→ What you should do: Leave out the pictures and repeat the data exactly.

··· Data shown

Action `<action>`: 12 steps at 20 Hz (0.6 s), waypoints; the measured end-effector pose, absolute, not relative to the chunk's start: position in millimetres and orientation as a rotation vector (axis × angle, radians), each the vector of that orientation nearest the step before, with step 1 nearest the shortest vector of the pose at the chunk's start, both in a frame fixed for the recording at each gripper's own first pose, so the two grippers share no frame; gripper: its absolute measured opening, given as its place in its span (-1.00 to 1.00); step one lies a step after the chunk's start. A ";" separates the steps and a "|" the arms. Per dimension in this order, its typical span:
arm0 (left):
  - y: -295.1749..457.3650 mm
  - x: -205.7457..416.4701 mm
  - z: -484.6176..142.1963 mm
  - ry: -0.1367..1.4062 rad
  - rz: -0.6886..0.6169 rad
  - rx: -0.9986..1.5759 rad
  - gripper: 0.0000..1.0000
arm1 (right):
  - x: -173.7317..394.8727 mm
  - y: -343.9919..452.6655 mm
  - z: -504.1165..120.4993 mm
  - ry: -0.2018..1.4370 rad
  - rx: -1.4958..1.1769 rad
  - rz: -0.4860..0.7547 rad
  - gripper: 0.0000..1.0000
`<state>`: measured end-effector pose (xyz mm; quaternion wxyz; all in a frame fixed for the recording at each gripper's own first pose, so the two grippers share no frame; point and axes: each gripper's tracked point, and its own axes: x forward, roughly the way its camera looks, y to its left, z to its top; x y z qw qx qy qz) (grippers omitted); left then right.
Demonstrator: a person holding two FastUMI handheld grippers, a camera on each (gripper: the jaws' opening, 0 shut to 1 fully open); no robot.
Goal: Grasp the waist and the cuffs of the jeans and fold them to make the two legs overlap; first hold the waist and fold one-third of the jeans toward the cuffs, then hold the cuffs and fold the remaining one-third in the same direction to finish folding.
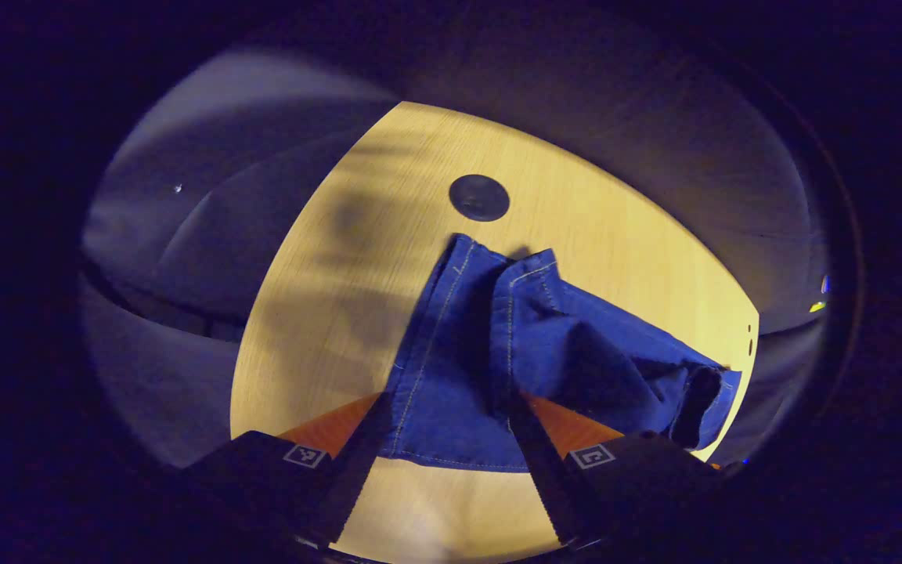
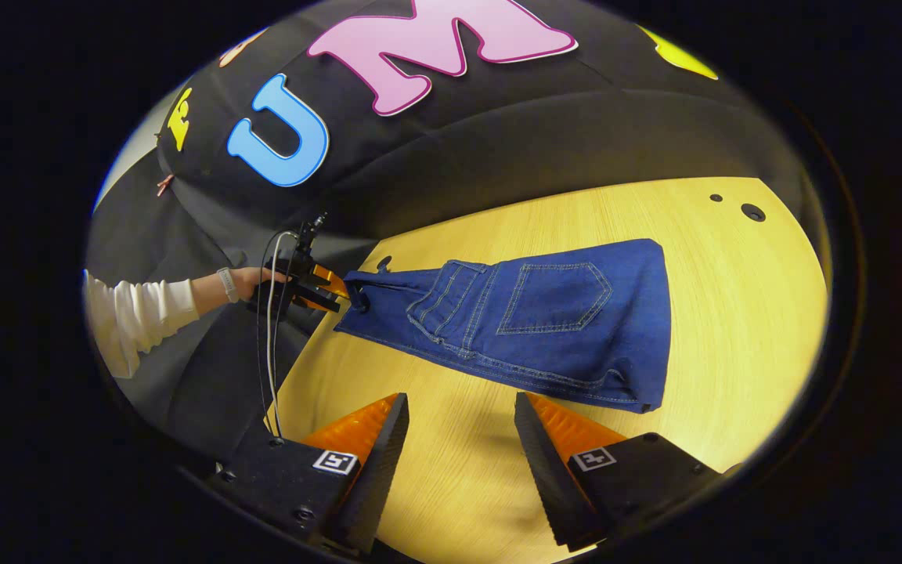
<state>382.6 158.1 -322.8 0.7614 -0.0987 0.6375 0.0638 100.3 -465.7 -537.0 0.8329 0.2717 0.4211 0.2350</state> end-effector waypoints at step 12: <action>162.0 378.5 -336.9 1.433 0.071 -0.005 0.81 | 102.9 -474.0 -555.4 0.940 0.569 0.486 0.68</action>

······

→ Solution to this problem:
Action `<action>`: 12 steps at 20 Hz (0.6 s), waypoints; the measured end-effector pose, absolute, not relative to the chunk's start: position in millimetres and orientation as a rotation vector (axis × angle, radians), each the vector of that orientation nearest the step before, with step 1 nearest the shortest vector of the pose at the chunk's start, both in a frame fixed for the recording at each gripper's own first pose, so the two grippers share no frame; gripper: its absolute measured opening, given as its place in its span (-1.00 to 1.00); step one lies a step after the chunk's start. A ";" separates the steps and a "|" the arms. Per dimension in this order, its typical span:
arm0 (left):
  - y: -295.1749..457.3650 mm
  - x: -205.7457..416.4701 mm
  - z: -484.6176..142.1963 mm
  - ry: -0.1367..1.4062 rad
  - rz: -0.6886..0.6169 rad
  - rx: -0.9986..1.5759 rad
  - gripper: 0.0000..1.0000
arm1 (right):
  - x: -173.7317..394.8727 mm
  - y: -343.9919..452.6655 mm
  - z: -504.1165..120.4993 mm
  - ry: -0.2018..1.4370 rad
  - rx: -1.4958..1.1769 rad
  - rz: -0.4860..0.7547 rad
  - gripper: 0.0000..1.0000
`<state>`: measured end-effector pose (xyz mm; quaternion wxyz; all in a frame fixed for the recording at each gripper's own first pose, so the two grippers share no frame; point and axes: each gripper's tracked point, and its own axes: x forward, roughly the way its camera looks, y to its left, z to its top; x y z qw qx qy qz) (grippers omitted); left then right.
Demonstrator: a person holding two FastUMI handheld grippers, a camera on each (gripper: the jaws' opening, 0 shut to 1 fully open); no robot.
Goal: Grasp the waist and the cuffs of the jeans and fold them to make the two legs overlap; first hold the waist and fold one-third of the jeans toward the cuffs, then hold the cuffs and fold the remaining one-third in the same direction to finish folding.
<state>382.6 158.1 -322.8 0.7614 -0.0987 0.6375 0.0638 100.3 -465.7 -537.0 0.8329 0.2717 0.4211 0.2350</state> end-effector waypoints at step 12: <action>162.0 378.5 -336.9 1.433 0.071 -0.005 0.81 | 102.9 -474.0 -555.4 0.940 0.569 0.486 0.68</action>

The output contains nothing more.